## What you should do
Reply with nothing but the number of lines in the data below where the word "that" occurs.

## Raw data

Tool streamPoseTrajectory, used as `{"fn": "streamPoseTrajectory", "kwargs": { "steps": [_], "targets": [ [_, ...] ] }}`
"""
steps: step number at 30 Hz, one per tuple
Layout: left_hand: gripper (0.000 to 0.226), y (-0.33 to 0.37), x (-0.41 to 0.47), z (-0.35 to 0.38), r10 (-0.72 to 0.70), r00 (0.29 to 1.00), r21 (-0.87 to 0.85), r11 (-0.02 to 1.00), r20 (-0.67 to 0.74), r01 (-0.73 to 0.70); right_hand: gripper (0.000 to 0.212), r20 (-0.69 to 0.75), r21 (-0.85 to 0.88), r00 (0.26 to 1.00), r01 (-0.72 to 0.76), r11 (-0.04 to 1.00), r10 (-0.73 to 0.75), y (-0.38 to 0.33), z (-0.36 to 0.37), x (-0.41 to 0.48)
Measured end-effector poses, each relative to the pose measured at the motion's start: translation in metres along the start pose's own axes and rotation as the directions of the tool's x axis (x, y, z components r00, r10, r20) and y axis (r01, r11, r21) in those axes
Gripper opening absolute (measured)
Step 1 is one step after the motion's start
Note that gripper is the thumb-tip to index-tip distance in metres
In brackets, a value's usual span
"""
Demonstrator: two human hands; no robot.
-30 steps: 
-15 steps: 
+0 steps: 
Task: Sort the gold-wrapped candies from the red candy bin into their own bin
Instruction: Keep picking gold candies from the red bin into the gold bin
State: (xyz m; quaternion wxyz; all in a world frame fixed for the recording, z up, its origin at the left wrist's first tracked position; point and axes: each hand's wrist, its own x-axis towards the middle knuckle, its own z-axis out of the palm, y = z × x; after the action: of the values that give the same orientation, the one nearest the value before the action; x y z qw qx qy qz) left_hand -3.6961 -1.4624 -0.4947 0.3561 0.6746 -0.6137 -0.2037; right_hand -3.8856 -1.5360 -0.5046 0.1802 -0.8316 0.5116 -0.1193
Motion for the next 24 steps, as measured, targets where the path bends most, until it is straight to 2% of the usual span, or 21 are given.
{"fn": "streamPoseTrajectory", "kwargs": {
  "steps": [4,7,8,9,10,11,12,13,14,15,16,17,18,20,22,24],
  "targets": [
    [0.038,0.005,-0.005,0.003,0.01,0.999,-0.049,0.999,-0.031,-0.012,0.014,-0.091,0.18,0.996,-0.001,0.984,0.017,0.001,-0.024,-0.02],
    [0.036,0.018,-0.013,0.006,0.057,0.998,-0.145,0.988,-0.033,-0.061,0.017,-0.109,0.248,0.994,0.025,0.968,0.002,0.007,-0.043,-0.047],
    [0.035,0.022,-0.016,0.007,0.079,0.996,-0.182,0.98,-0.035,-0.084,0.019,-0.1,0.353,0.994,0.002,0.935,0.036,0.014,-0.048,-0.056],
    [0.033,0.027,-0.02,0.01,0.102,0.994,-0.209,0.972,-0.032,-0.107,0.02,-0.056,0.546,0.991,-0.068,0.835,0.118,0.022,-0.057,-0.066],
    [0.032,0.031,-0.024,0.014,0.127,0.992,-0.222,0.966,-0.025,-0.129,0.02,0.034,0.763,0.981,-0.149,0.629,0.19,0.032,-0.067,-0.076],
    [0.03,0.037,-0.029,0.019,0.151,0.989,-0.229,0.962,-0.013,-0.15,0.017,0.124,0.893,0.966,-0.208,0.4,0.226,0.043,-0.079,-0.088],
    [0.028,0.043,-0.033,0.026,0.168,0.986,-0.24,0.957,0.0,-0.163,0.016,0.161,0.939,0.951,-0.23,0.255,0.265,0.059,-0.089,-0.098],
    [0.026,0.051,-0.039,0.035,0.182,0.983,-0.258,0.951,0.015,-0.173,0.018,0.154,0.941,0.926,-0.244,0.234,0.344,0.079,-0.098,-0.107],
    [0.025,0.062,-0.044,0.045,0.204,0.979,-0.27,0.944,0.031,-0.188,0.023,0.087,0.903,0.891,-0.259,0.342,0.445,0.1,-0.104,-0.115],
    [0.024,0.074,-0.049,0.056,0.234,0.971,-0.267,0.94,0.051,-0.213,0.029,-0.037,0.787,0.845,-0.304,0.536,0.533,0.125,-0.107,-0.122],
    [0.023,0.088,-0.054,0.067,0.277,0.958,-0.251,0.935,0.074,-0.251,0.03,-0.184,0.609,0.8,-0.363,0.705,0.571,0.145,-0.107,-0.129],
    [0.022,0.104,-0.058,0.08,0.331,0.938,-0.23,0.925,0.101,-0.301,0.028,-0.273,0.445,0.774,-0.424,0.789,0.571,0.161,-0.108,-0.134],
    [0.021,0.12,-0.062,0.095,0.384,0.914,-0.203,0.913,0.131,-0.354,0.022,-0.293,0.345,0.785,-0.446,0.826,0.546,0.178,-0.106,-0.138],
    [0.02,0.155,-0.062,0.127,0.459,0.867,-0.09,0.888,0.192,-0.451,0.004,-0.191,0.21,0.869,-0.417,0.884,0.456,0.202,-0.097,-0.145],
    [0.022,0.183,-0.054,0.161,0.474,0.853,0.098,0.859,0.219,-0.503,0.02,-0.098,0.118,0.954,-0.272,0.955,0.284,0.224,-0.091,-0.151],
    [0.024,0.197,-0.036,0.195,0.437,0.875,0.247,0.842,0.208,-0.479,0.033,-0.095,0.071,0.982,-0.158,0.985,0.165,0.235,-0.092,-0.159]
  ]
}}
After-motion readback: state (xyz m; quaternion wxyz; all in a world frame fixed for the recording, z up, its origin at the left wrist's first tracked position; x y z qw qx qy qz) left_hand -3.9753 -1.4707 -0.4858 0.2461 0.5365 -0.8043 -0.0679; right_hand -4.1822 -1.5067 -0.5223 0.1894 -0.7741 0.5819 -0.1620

## Worked solution
2